Quelles conclusion tirer ?
Surtout, ne pas conclure...
Evidemment, le style de M. Bentolila, emphatique ou ampoulé, n’aide pas à surmonter la réaction de profond agacement à la première lecture. Condescendance, parole surplombante, effets de styles ou jugement à la serpe enerveront sans doute tous ceux (celles, surtout…) qui sont dans les classes, chaque jour, face aux élèves. « Viens-y donc, toi qui est si malin, faire accueillir « avec jubilation, enthousiasme et amour » les nouveaux mots de vocabulaires à ma classe de moyens, de plus en plus instable, de plus en plus hétérogène… ».
Essayons donc de dépasser la forme du propos pour comprendre le fond.
Une idée principale veut traverser le texte : la maternelle est une vraie école, on doit davantage y enseigner, mieux construire le langage pour mieux faire entrer tous les élèves dans l’écrit.
En soi, cette idée est largement reprise par nombre de spécialistes reconnus de la maternelle. Quelques citations, provenant de personnes très diverses :
- Si enseigner c’est organiser, prévoir, transformer des objectifs en activités, proposer, conduire et animer ces activités mais aussi élucider et transmettre, la véritable question est plutôt la suivante : enseigne-t-on assez à l’école maternelle ? (Alain Houchot, inspecteur général, AGIEM, Lyon, 2005)
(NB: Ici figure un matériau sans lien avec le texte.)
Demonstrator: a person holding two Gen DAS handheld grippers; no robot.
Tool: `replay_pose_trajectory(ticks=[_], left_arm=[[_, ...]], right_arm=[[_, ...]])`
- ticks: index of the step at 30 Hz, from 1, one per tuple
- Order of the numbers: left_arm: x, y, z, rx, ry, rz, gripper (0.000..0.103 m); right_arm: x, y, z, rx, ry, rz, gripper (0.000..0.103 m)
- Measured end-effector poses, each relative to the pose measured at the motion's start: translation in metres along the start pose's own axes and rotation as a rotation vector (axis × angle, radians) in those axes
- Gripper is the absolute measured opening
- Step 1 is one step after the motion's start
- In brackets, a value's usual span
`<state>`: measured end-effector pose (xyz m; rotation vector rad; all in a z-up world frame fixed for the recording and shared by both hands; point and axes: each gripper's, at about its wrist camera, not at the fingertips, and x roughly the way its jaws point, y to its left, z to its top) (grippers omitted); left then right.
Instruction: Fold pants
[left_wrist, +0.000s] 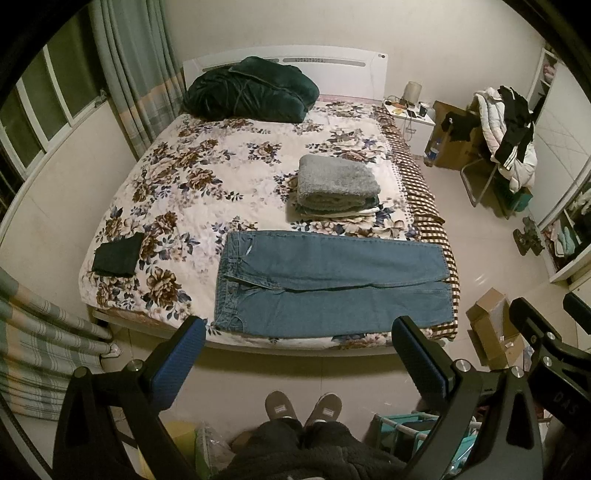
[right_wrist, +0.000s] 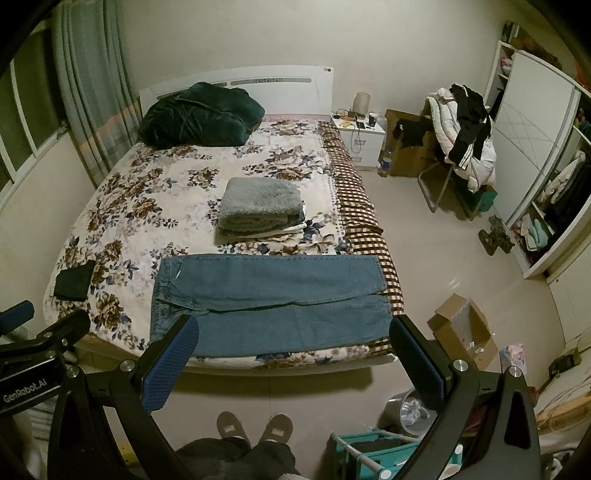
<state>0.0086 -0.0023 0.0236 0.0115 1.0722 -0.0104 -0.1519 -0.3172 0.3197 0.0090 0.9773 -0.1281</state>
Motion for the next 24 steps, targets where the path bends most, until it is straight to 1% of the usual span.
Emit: replay_pose_trajectory(ticks=[1,5,8,10,11,12,13,15,17,19,22,24], left_arm=[[0.002,0.0,-0.003,-0.001,-0.002,-0.001,0.103],[-0.005,0.0,0.015,-0.005,-0.006,0.002,0.103],[-0.006,0.001,0.017,-0.003,-0.007,0.0,0.103],[-0.005,0.001,0.012,-0.002,-0.008,0.0,0.103],[-0.006,0.001,0.016,-0.001,-0.007,-0.001,0.103],[-0.005,0.001,0.011,-0.001,-0.009,-0.001,0.103],[-0.007,0.001,0.015,0.0,-0.009,0.0,0.103],[-0.009,0.002,0.019,0.0,-0.004,-0.004,0.103],[-0.015,-0.009,0.021,0.002,-0.004,-0.001,0.103],[-0.016,-0.01,0.023,0.001,-0.002,-0.002,0.103],[-0.018,-0.012,0.028,0.001,0.0,-0.002,0.103],[-0.017,-0.012,0.025,0.001,-0.001,-0.001,0.103]], right_arm=[[-0.003,0.0,0.001,0.001,-0.001,0.0,0.103],[-0.004,0.0,0.0,0.002,-0.001,0.0,0.103],[-0.004,0.0,-0.001,0.0,-0.003,-0.001,0.103],[-0.004,0.0,-0.002,0.001,-0.002,0.0,0.103],[-0.005,0.0,-0.002,0.001,-0.003,-0.001,0.103],[-0.003,-0.001,-0.004,0.0,-0.005,0.0,0.103],[-0.003,-0.001,-0.004,-0.001,-0.004,0.0,0.103],[-0.009,0.007,-0.006,-0.002,-0.004,-0.003,0.103],[-0.009,0.007,-0.006,-0.003,-0.003,-0.001,0.103],[-0.031,0.003,0.005,-0.001,0.0,-0.001,0.103],[-0.035,0.001,0.005,-0.001,0.003,-0.001,0.103],[-0.034,-0.001,0.003,0.0,0.006,0.0,0.103]])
- L’école maternelle joue un rôle très singulier pour les enfants qui vont y changer de statut en devenant élèves. Ils vont être confrontés à une nouvelle organisation sociale, où le collectif ne se constitue pas sur des bases affectives, mais sur un projet d’apprentissage, qui va être ce qui va faire lien entre les individus. La mission de l’école maternelle est donc fondamentale, et en même temps très éloignée pour les enfants qui sont loin de ses références culturelles. Certains élèves vont entrer en connivence, d’autres restant à l’écart du chemin dès les premières années de scolarisation. (Christine Passerieux, ESCOL, 2005)
La maternelle, un espace en reconstitution ?
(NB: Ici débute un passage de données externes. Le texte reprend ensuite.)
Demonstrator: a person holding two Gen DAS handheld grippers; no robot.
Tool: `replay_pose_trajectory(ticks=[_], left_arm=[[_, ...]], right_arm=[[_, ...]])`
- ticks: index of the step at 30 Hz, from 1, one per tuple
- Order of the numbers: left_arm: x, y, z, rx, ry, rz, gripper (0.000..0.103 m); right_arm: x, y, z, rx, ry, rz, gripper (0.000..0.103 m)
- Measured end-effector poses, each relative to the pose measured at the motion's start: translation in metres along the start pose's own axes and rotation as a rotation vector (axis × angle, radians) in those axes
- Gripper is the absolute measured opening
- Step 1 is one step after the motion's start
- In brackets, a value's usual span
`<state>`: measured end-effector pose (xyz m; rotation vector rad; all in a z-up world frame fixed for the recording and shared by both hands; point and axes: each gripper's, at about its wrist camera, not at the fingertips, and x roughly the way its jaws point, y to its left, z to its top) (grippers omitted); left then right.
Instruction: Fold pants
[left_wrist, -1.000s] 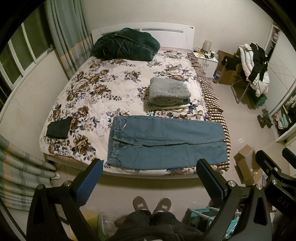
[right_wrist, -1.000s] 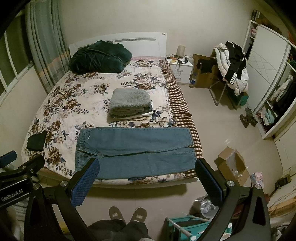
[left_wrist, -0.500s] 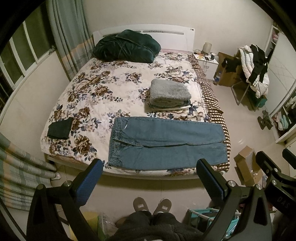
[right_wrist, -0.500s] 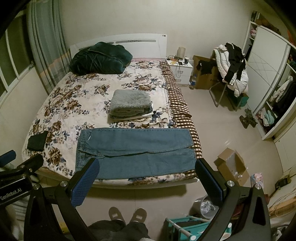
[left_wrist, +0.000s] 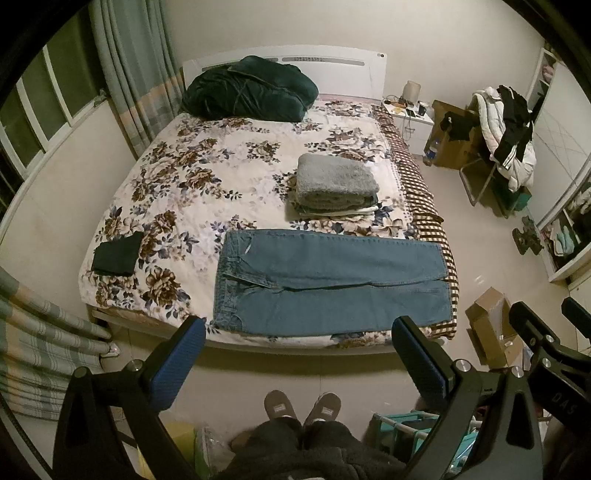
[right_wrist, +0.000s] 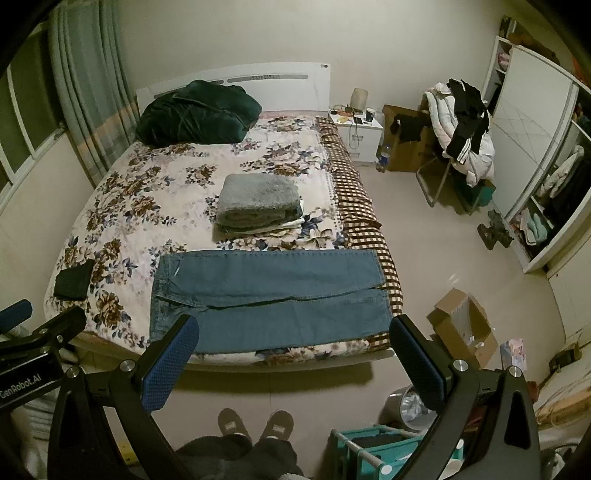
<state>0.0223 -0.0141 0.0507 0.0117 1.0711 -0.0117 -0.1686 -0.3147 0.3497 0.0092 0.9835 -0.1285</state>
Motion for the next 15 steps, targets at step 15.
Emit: replay_pose_trajectory(ticks=[15], left_arm=[[0.077,0.001,0.012,-0.053,-0.021,0.103,0.103]], right_arm=[[0.113,-0.037,0.007,0.056,0.099,0.013,0.103]])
- La maternelle, comme toute structure sociale, est évidemment construite sur plusieurs stratifications historiques successives, explique Anne-Marie Chartier : le statut de l’enfant change, les connaissances sur les apprentissages aussi. Le XIXe valorisait la bienveillance et l’amour, les vulgates de Piaget développeront les thème de l’épanouissement et du jeu structurant. Mais comme en primaire, quoi d’étonnant à ce que les références plus récentes de Wallon, Vygotski ou Bruner, soulignant le rôle des interactions sociales, du langage, de la culture, restent largement enchevêtrées avec les plus anciennes ?"
Quoi qu’en pense M. Bentolila, il est sans doute fondé de penser que c'est sur les valeurs aujourd’hui dominantes de la classe moyenne que se sont construites les pratiques majoritaires des enseignants de maternelle : expression plastique, corporelle, respect des rythmes, importance du « ludique ».
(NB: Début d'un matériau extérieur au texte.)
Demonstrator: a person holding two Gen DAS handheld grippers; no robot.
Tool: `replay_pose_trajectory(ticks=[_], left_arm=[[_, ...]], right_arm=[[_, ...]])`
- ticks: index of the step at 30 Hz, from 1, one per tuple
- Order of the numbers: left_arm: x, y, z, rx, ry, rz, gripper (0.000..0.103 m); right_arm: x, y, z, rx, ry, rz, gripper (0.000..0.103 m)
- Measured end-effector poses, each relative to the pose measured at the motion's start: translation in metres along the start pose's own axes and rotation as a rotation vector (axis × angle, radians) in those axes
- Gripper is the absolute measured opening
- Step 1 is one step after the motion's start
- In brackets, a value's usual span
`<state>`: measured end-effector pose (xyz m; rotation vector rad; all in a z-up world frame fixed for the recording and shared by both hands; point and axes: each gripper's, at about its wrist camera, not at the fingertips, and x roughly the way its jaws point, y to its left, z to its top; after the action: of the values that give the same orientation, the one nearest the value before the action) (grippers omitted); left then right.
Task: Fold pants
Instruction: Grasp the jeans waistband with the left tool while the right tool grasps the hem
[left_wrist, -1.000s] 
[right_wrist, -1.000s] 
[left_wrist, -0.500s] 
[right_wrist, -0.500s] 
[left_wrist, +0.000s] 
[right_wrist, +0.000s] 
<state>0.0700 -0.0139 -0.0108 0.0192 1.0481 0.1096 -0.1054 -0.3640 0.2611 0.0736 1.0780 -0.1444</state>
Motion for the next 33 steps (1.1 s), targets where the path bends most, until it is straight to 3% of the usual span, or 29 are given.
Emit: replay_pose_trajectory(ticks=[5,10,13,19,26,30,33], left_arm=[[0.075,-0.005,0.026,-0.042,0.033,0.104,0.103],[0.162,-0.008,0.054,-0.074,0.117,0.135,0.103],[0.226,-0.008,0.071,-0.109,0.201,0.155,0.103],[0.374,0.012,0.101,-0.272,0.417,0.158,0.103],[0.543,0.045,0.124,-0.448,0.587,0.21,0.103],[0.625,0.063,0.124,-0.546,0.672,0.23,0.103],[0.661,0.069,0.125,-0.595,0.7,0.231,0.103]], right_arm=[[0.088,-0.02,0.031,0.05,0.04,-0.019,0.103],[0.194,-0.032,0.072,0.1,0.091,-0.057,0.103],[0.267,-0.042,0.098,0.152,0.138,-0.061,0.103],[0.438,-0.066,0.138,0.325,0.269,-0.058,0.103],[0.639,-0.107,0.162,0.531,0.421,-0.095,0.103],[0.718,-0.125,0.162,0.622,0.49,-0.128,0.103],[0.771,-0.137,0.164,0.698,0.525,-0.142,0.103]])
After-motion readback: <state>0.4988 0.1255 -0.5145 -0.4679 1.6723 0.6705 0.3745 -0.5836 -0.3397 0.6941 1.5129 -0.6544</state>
Bien loin, explique Viviane Bouysse, une des chevilles ouvrières des documents de 2002 et 2006, « des classes populaires qui valorisent le sérieux, le travail nécessaire pour gravir les échelons de l’échelle sociale… ».
Face à cette hétérognéité, il est difficile pour l’enseignant de « trouver ses repères », de travailler pour chacun et pas seulement pour la « moyenne ». La « sous-solliciation est autant un risque que la sur-sollicitation, à l’école maternelle » explique Alain Houchot. Parce que les enfants peuvent avoir en même temps des «compétences précoces» et des «erreurs tardives», ils n’ont pas de développement linéaire, prévisible, stable.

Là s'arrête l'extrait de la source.